The energy industry has been reshuffled, Goldman Sachs likes these few stocks the most

金融界 ·  Sep 27, 2021 23:46

  Energy was the best performing S&P sector last week, this month, and this year, but recent strength did not make up for years of poor performance.

  However, Goldman Sachs believes there are still winners in this sector. The bank has found some stocks that have had negative total returns over the past five years, and believes these stocks are ripe for a turnaround.

  Goldman Sachs said in a note to customers that the energy selection industry SPDR ETF (XLE) has dropped from an average of $67 per share over the past five years to $48 per share. “Assuming that capital discipline and return on capital improve, this ETF should be a good opportunity to identify turning points in the energy sector.”

  The sector's decline made its trend lag behind oil prices. Since September 2016, the price of Brent crude oil has risen from a 2-year average of $52 per barrel to $70 per barrel.

  The catalysts for companies on the company's turnaround list include strategic changes, leadership development, and macro-level improvements, all of which can drive a return to average. Goldman Sachs gave each of the stocks mentioned a buy rating.

  General giant Exxon Mobil (XOM) is a prominent stock on Goldman Sachs's list. The stock is already up nearly 40% this year, but it's still down 32% over the past five years. Goldman Sachs said that in terms of total return, or if the company's dividends were taken into account, the stock had already fallen 14%. According to the company's analysis, this makes Exxon Mobil the worst performer compared to other oil giants.

  A number of factors affected the stock, including a downward correction in earnings, weakness in downstream business, and unclear long-term emissions reduction plans. However, Goldman Sachs said, “A meaningful turning point is taking place”.

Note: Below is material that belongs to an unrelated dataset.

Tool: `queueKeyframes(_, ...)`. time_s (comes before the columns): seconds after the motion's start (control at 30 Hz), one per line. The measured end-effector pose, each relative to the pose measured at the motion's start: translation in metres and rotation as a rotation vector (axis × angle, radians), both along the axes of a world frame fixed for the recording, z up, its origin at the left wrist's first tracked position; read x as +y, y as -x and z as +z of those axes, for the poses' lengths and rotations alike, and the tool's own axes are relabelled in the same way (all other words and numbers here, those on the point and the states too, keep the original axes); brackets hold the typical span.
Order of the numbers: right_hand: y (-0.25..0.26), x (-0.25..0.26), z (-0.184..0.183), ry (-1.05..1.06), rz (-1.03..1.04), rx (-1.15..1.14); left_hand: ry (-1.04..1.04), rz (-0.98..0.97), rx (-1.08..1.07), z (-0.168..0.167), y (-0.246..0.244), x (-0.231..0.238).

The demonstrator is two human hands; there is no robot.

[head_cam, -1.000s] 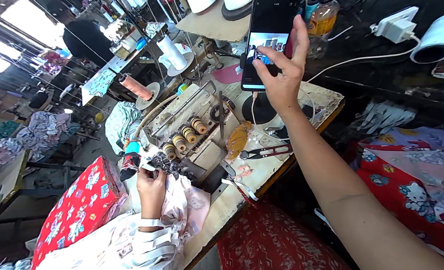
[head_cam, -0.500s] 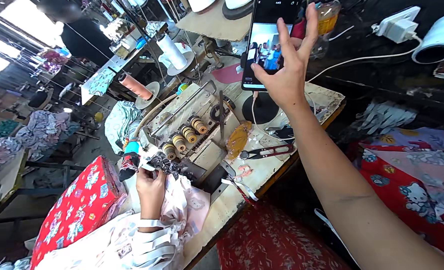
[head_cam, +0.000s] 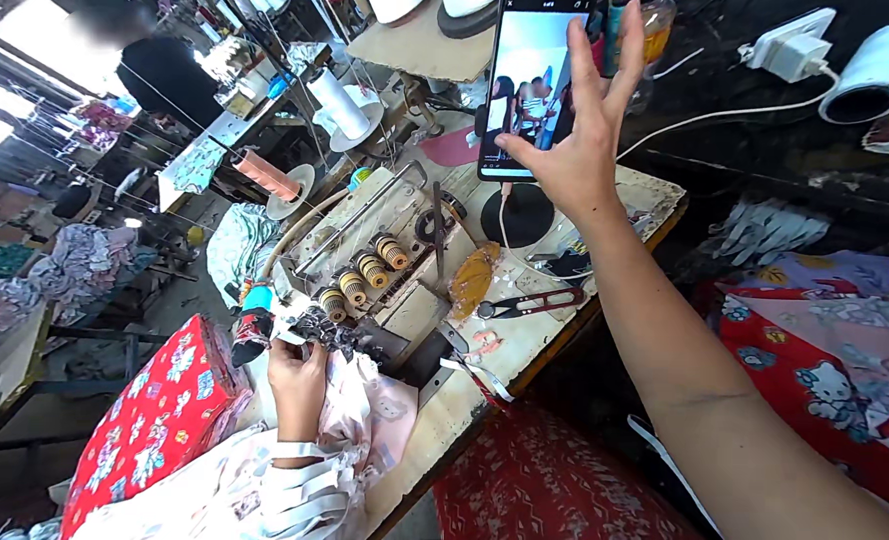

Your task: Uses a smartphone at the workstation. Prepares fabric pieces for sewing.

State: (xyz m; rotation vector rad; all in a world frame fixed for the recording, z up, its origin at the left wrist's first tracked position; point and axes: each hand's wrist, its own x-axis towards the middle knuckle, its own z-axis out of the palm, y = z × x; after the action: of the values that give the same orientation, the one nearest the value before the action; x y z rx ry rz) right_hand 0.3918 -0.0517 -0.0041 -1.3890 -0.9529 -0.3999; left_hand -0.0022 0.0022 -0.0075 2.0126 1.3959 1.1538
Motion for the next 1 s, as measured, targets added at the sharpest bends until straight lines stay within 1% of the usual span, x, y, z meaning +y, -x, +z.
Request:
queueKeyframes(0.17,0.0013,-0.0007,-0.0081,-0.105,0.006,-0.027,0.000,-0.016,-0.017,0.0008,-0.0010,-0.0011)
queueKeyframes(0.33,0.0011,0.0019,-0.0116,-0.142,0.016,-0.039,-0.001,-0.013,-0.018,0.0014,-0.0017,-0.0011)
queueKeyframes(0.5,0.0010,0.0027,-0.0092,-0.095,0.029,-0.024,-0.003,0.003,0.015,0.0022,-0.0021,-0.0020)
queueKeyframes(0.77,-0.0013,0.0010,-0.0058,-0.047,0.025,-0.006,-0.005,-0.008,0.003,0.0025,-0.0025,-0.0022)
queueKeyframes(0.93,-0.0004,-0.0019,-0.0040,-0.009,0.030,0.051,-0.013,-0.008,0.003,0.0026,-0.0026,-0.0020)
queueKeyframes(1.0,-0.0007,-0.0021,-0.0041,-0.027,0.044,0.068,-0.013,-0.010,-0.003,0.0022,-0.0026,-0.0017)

  Analysts led by Neil Mehta wrote in a note to clients: “The company has cut costs, experienced a surprising reduction in capital expenditure, surpassed our expectations in the downstream and chemical sector, and developed an excellent resource in Guyana.” Mehta also pointed out that the company's earnings have been more transparent in recent quarters. Previously, Exxon Mobil was one of the companies with the biggest difference in earnings data and analysts' expectations among S&P 500 constituent stocks.”

  Exploration and production company Occidental Petroleum (OXY) is another company on the list, with total returns falling 54% over the past five years, according to Goldman Sachs data. Mehta attributed this weak performance in part to the company's acquisition of Anadarko Petroleum before COVID-19 weakened demand for petroleum products.

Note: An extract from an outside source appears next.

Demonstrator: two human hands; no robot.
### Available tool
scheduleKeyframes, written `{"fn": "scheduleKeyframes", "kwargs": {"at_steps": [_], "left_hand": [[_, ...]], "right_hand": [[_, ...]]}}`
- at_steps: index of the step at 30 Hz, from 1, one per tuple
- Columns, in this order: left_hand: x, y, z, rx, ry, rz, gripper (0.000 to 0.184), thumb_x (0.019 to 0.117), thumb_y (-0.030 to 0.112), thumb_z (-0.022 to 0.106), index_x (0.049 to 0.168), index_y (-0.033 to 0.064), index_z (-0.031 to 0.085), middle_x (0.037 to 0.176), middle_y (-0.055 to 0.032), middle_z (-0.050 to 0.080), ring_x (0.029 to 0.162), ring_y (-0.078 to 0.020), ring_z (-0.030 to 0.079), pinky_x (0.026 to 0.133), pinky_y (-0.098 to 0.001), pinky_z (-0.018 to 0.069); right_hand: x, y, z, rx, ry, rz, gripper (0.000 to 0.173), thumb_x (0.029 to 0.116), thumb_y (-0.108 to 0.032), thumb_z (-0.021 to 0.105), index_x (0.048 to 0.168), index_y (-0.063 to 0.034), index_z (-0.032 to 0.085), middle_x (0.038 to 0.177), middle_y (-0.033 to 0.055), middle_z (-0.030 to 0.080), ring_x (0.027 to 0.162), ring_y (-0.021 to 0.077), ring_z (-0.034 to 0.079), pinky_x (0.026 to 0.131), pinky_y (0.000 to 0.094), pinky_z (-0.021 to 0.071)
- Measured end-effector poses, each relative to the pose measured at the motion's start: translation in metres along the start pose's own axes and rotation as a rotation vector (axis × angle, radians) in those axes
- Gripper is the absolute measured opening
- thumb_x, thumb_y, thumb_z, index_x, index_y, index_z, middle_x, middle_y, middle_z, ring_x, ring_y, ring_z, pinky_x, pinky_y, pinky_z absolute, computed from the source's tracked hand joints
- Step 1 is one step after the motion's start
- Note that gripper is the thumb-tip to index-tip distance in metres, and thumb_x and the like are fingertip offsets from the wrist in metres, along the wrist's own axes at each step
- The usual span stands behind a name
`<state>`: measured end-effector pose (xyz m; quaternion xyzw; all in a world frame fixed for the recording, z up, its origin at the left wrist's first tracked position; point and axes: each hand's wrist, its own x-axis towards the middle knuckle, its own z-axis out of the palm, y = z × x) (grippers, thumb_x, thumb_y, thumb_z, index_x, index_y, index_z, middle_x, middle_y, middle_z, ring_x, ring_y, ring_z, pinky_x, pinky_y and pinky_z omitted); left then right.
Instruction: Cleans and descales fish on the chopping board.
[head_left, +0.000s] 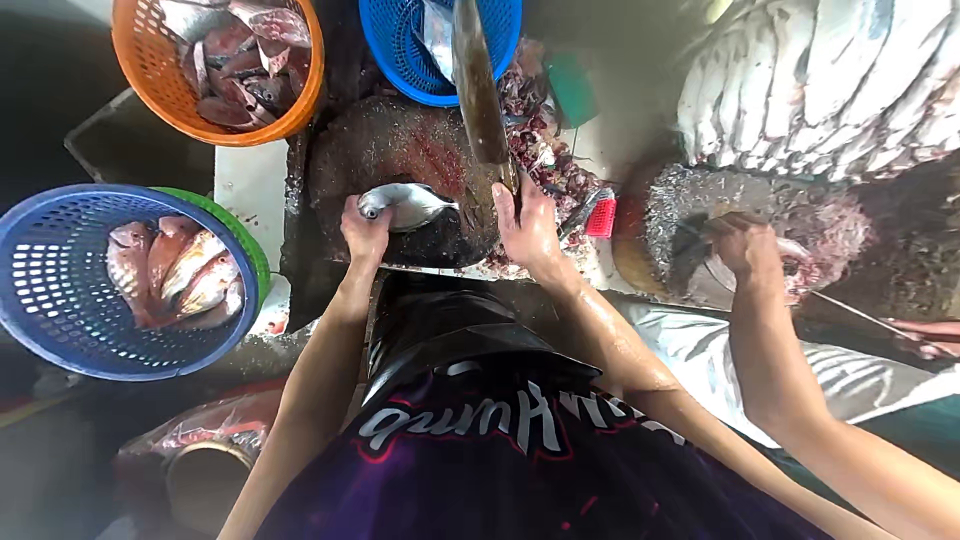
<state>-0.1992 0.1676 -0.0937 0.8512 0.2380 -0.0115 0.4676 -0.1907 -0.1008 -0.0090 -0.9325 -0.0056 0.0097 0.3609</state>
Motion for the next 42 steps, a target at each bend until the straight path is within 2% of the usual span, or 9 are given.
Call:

  Goldman Sachs said, “Under current favorable commodity prices... we have seen the success of OXY's low-carbon venture capital business through improved balance sheets and over time, so stock prices are likely to improve. The company's leadership hasn't changed, but we do think the company's strategy has fundamentally shifted from growth to deleveraging.”

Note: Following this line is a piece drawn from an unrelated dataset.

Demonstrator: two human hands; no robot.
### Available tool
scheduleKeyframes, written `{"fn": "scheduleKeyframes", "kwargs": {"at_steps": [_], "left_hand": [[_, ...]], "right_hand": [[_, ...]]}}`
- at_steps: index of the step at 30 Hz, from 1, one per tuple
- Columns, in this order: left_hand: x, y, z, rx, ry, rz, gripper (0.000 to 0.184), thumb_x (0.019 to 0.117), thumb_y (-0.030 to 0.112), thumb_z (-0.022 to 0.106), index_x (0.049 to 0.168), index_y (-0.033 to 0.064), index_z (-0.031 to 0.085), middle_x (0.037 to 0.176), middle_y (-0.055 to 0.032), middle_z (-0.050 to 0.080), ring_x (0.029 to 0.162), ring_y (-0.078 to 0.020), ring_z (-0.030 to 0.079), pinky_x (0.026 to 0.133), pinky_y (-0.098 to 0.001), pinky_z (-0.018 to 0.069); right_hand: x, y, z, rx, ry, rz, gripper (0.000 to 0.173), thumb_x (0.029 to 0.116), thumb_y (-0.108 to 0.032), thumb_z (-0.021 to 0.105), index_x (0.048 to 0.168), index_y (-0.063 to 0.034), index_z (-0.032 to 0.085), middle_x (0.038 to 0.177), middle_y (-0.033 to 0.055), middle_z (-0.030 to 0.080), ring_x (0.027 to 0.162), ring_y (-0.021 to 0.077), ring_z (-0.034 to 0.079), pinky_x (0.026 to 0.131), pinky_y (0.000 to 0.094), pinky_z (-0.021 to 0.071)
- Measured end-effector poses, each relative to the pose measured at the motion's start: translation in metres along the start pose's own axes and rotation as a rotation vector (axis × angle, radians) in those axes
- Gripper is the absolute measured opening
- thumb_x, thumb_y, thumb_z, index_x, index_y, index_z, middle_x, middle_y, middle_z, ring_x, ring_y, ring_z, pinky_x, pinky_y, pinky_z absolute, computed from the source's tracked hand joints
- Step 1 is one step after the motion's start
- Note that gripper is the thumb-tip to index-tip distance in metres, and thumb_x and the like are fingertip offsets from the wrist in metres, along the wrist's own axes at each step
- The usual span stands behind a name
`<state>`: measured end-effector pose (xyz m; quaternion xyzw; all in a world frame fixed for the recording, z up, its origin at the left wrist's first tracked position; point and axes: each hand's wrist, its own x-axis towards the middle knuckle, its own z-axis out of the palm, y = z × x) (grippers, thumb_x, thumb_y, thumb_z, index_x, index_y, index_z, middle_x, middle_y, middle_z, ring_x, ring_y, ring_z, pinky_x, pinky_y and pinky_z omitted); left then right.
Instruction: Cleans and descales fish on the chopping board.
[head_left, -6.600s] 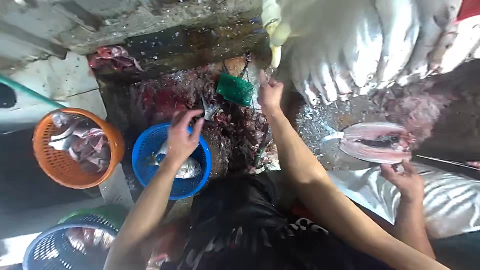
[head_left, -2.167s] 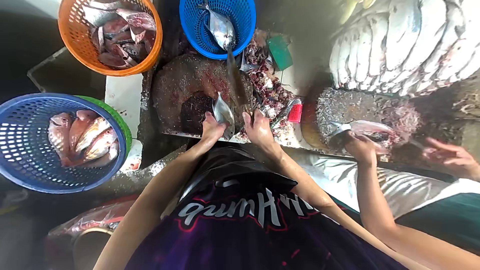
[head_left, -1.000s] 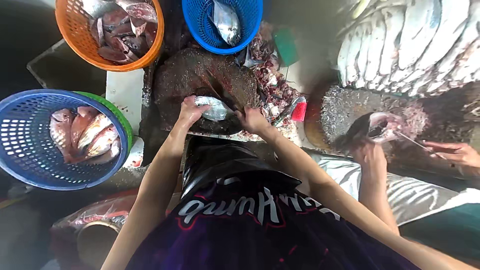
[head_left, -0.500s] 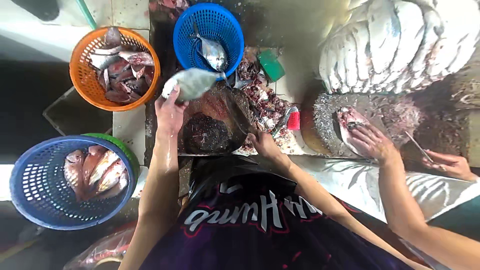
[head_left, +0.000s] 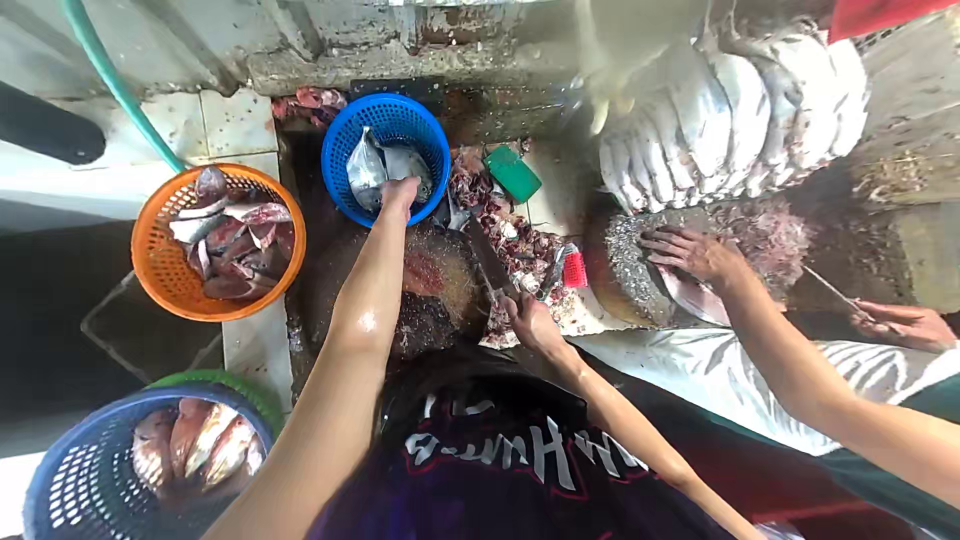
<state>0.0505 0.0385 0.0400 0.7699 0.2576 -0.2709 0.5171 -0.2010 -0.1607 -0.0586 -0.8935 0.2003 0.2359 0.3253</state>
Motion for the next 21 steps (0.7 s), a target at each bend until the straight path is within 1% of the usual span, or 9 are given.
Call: {"fn": "scheduleKeyframes", "kwargs": {"at_steps": [3,5,7,11,14,15,17,19,21], "left_hand": [[-0.025,0.02,0.009,-0.251,0.067,-0.096,0.048,0.1063,0.02,0.054,0.146,-0.0058,0.045,0.152,-0.0232,0.046,0.14,-0.0328,0.046,0.111,-0.0479,0.0403],[0.033,0.015,0.029,-0.447,0.108,-0.18,0.049,0.1014,0.017,0.061,0.144,-0.0028,0.047,0.149,-0.02,0.049,0.136,-0.0292,0.049,0.109,-0.0454,0.044],[0.106,-0.015,0.06,-0.594,0.165,-0.099,0.054,0.0971,0.024,0.068,0.142,-0.0011,0.051,0.143,-0.0205,0.055,0.129,-0.0297,0.055,0.102,-0.0474,0.0516],[0.153,-0.024,0.079,-0.751,0.16,-0.071,0.054,0.0971,0.028,0.069,0.142,0.0022,0.05,0.136,-0.0187,0.058,0.121,-0.0287,0.059,0.097,-0.0474,0.0536],[0.138,-0.015,0.065,-0.825,0.121,-0.055,0.055,0.096,0.023,0.07,0.142,0.0028,0.048,0.133,-0.0192,0.059,0.113,-0.0279,0.063,0.092,-0.0452,0.0568],[0.122,-0.013,0.057,-0.888,0.07,-0.018,0.054,0.0968,0.019,0.069,0.143,0.0023,0.045,0.129,-0.0199,0.059,0.106,-0.028,0.066,0.086,-0.0432,0.0607],[0.081,-0.023,0.032,-0.972,-0.096,0.065,0.056,0.0989,0.013,0.065,0.147,0.0033,0.039,0.132,-0.0209,0.056,0.106,-0.0309,0.067,0.086,-0.0446,0.0622],[0.042,-0.057,0.003,-0.874,-0.262,0.164,0.052,0.1017,0.015,0.062,0.147,0.0068,0.039,0.127,-0.0194,0.061,0.1,-0.0313,0.069,0.082,-0.0464,0.0627],[0.001,-0.11,-0.025,-0.707,-0.401,0.241,0.048,0.1055,0.022,0.056,0.149,0.0166,0.039,0.118,-0.015,0.067,0.09,-0.028,0.071,0.072,-0.0431,0.063]], "right_hand": [[0.005,-0.007,0.009,0.085,0.089,-0.035,0.05,0.107,-0.044,0.043,0.12,-0.0013,0.065,0.091,0.0142,0.07,0.087,0.0279,0.07,0.083,0.0487,0.0566],[0.01,-0.009,0.022,0.054,0.041,-0.017,0.05,0.1071,-0.044,0.043,0.126,-0.0018,0.062,0.094,0.0151,0.07,0.09,0.0287,0.071,0.085,0.0485,0.0572],[0.013,-0.008,0.033,0.011,0.009,0.017,0.053,0.1068,-0.046,0.042,0.133,-0.0031,0.059,0.097,0.0164,0.072,0.093,0.0309,0.072,0.087,0.0507,0.0577],[0.009,-0.015,0.022,0.027,-0.013,0.007,0.052,0.1069,-0.048,0.042,0.124,-0.0031,0.063,0.09,0.0159,0.071,0.087,0.0307,0.072,0.082,0.052,0.058],[0.003,-0.01,0.021,0.051,-0.122,-0.094,0.054,0.1059,-0.051,0.043,0.112,-0.0028,0.065,0.086,0.0138,0.067,0.083,0.0285,0.069,0.08,0.0516,0.0565],[0.004,-0.004,0.021,0.018,-0.194,-0.16,0.055,0.1057,-0.053,0.042,0.112,-0.0029,0.065,0.086,0.0138,0.068,0.083,0.0283,0.069,0.08,0.0515,0.0566],[0.006,0.008,0.018,-0.082,-0.318,-0.257,0.056,0.1054,-0.053,0.043,0.114,-0.0027,0.065,0.088,0.0158,0.069,0.085,0.0312,0.07,0.081,0.0542,0.0564],[0.006,0.016,0.014,-0.094,-0.326,-0.229,0.053,0.1056,-0.051,0.046,0.116,-0.0027,0.066,0.091,0.0175,0.07,0.087,0.033,0.07,0.083,0.056,0.0561],[0.002,0.026,0.011,-0.04,-0.196,-0.132,0.051,0.1057,-0.049,0.047,0.115,-0.0042,0.068,0.087,0.0166,0.069,0.082,0.0327,0.07,0.078,0.0573,0.0569]]}}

  When it comes to energy service companies, Baker Hughes (BKR) is viewed by Goldman Sachs as having the most obvious turning point in the future. The company's total return over the past five years was negative 23%.

  Goldman Sachs said the stock had been shaken due to the poor performance of the company's traditional business. Recently, however, Baker Hughes has moved to high-growth commercial areas with higher profit margins, including carbon and hydrogen end markets.

  “BKR plans to operate its industrial and traditional energy businesses separately, which shows that management is considering all options on how to best unlock value,” Goldman Sachs said in response to Baker Hughes's review, and the company was included in Goldman Sachs's belief list.

The translation is provided by third-party software.